'''

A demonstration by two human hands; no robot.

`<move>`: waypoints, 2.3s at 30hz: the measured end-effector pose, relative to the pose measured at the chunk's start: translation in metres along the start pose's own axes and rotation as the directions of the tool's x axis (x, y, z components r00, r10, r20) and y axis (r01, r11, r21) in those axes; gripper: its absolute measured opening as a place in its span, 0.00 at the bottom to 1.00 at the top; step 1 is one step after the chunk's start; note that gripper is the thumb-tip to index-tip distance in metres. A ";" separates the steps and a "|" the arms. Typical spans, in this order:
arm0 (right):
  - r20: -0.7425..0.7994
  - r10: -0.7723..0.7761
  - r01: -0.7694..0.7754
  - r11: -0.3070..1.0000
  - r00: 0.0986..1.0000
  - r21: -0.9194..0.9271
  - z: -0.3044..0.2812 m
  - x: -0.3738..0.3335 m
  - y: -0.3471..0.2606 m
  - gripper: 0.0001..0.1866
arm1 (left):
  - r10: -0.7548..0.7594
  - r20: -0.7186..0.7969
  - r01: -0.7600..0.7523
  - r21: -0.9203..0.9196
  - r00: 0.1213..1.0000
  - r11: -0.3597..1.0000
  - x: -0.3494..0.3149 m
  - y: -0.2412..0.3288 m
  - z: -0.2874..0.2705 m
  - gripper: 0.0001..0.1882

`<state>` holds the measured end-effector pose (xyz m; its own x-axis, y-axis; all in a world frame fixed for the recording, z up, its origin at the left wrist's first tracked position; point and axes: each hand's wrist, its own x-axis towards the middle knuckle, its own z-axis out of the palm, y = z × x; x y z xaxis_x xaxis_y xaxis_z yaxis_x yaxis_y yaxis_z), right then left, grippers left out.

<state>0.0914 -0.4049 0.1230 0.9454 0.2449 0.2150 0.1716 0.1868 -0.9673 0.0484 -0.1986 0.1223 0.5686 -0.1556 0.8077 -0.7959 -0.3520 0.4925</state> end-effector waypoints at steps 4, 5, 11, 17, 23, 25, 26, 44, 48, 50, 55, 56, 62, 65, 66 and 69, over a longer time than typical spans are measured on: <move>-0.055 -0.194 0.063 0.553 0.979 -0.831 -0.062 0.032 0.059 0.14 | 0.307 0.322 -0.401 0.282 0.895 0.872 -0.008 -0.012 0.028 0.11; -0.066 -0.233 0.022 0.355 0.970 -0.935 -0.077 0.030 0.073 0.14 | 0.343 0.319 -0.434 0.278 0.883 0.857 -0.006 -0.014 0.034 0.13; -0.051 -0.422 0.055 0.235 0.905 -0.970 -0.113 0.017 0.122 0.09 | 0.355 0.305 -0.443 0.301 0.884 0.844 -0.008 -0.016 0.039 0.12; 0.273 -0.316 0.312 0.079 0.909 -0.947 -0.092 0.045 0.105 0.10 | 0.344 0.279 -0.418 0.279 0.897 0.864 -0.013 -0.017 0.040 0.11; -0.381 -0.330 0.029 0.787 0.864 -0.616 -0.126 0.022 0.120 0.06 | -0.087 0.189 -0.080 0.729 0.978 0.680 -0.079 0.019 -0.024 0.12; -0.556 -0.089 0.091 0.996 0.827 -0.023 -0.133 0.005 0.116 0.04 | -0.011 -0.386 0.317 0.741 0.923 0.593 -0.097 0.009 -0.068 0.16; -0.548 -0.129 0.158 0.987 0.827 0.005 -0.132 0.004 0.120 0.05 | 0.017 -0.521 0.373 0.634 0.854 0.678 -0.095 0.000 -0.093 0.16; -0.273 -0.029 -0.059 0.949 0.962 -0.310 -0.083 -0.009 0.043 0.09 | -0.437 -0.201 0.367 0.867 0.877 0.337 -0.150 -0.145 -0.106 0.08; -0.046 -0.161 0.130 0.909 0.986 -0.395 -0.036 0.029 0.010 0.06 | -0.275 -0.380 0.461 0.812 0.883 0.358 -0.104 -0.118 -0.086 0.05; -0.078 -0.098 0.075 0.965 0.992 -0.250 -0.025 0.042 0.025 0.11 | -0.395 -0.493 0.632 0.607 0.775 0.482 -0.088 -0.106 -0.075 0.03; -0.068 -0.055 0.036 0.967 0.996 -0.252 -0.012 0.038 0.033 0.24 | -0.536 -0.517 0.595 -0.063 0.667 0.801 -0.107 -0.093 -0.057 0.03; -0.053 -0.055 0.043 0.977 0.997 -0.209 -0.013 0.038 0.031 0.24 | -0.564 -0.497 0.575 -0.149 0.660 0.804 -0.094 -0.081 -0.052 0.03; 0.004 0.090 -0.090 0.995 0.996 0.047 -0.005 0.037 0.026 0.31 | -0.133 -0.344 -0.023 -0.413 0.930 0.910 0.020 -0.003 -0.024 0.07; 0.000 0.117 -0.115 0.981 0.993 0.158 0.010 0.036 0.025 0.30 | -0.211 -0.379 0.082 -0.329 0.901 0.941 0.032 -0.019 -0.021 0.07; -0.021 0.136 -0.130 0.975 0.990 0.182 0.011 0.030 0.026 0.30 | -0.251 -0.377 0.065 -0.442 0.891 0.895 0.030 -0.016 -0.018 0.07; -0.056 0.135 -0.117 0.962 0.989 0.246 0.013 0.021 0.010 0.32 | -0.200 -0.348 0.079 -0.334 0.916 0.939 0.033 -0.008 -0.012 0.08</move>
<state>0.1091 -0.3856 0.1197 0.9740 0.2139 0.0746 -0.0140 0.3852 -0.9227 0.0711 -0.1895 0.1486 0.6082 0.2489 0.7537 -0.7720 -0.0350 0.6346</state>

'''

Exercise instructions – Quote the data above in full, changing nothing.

Result –
A demonstration by two human hands; no robot.

`<move>`: waypoints, 2.3s at 30hz: the measured end-effector pose, relative to the pose measured at the chunk's start: translation in metres along the start pose's own axes and rotation as the directions of the tool's x axis (x, y, z components r00, r10, r20) and y axis (r01, r11, r21) in those axes; gripper: its absolute measured opening as a place in its span, 0.00 at the bottom to 1.00 at the top; step 1 is one step after the chunk's start; note that gripper is the thumb-tip to index-tip distance in metres. A ";" separates the steps and a "|" the arms. Typical spans, in this order:
arm0 (right):
  - r20: -0.7425..0.7994
  - r10: -0.7723..0.7761
  - r01: -0.7694..0.7754
  - r11: -0.3070..1.0000
  - r00: 0.0986..1.0000
  - r21: -0.9194..0.9271
  - z: -0.3044..0.2812 m
  - x: -0.3738..0.3335 m
  - y: -0.3471..0.2606 m
  - gripper: 0.0001..0.1866
arm1 (left):
  - r10: -0.7548..0.7594
  - r20: -0.7186..0.7969
  - r01: -0.7600..0.7523
  - r21: -0.9203..0.9196
  - r00: 0.1213..1.0000
  - r11: -0.3597..1.0000
  - x: -0.3494..0.3149 m
  - y: -0.2412..0.3288 m
  - z: -0.2874..0.2705 m
  - gripper: 0.0001..0.1882

`<state>` holds the measured end-effector pose (xyz m; its own x-axis, y-axis; all in a world frame fixed for the recording, z up, its origin at the left wrist's first tracked position; point and axes: each hand's wrist, its own x-axis towards the middle knuckle, its own z-axis out of the palm, y = z × x; x y z xaxis_x xaxis_y xaxis_z yaxis_x yaxis_y yaxis_z), right then left, grippers left out.

<state>0.0914 -0.4049 0.1230 0.9454 0.2449 0.2150 0.1716 0.1868 -0.9673 0.0484 -0.1986 0.1223 0.5686 -0.1556 0.8077 -0.7959 -0.3520 0.4925</state> end-effector waypoints at steps 4, 5, 11, 17, 23, 25, 26, 44, 48, 50, 55, 56, 62, 65, 66 and 69, over a longer time than typical spans are measured on: <move>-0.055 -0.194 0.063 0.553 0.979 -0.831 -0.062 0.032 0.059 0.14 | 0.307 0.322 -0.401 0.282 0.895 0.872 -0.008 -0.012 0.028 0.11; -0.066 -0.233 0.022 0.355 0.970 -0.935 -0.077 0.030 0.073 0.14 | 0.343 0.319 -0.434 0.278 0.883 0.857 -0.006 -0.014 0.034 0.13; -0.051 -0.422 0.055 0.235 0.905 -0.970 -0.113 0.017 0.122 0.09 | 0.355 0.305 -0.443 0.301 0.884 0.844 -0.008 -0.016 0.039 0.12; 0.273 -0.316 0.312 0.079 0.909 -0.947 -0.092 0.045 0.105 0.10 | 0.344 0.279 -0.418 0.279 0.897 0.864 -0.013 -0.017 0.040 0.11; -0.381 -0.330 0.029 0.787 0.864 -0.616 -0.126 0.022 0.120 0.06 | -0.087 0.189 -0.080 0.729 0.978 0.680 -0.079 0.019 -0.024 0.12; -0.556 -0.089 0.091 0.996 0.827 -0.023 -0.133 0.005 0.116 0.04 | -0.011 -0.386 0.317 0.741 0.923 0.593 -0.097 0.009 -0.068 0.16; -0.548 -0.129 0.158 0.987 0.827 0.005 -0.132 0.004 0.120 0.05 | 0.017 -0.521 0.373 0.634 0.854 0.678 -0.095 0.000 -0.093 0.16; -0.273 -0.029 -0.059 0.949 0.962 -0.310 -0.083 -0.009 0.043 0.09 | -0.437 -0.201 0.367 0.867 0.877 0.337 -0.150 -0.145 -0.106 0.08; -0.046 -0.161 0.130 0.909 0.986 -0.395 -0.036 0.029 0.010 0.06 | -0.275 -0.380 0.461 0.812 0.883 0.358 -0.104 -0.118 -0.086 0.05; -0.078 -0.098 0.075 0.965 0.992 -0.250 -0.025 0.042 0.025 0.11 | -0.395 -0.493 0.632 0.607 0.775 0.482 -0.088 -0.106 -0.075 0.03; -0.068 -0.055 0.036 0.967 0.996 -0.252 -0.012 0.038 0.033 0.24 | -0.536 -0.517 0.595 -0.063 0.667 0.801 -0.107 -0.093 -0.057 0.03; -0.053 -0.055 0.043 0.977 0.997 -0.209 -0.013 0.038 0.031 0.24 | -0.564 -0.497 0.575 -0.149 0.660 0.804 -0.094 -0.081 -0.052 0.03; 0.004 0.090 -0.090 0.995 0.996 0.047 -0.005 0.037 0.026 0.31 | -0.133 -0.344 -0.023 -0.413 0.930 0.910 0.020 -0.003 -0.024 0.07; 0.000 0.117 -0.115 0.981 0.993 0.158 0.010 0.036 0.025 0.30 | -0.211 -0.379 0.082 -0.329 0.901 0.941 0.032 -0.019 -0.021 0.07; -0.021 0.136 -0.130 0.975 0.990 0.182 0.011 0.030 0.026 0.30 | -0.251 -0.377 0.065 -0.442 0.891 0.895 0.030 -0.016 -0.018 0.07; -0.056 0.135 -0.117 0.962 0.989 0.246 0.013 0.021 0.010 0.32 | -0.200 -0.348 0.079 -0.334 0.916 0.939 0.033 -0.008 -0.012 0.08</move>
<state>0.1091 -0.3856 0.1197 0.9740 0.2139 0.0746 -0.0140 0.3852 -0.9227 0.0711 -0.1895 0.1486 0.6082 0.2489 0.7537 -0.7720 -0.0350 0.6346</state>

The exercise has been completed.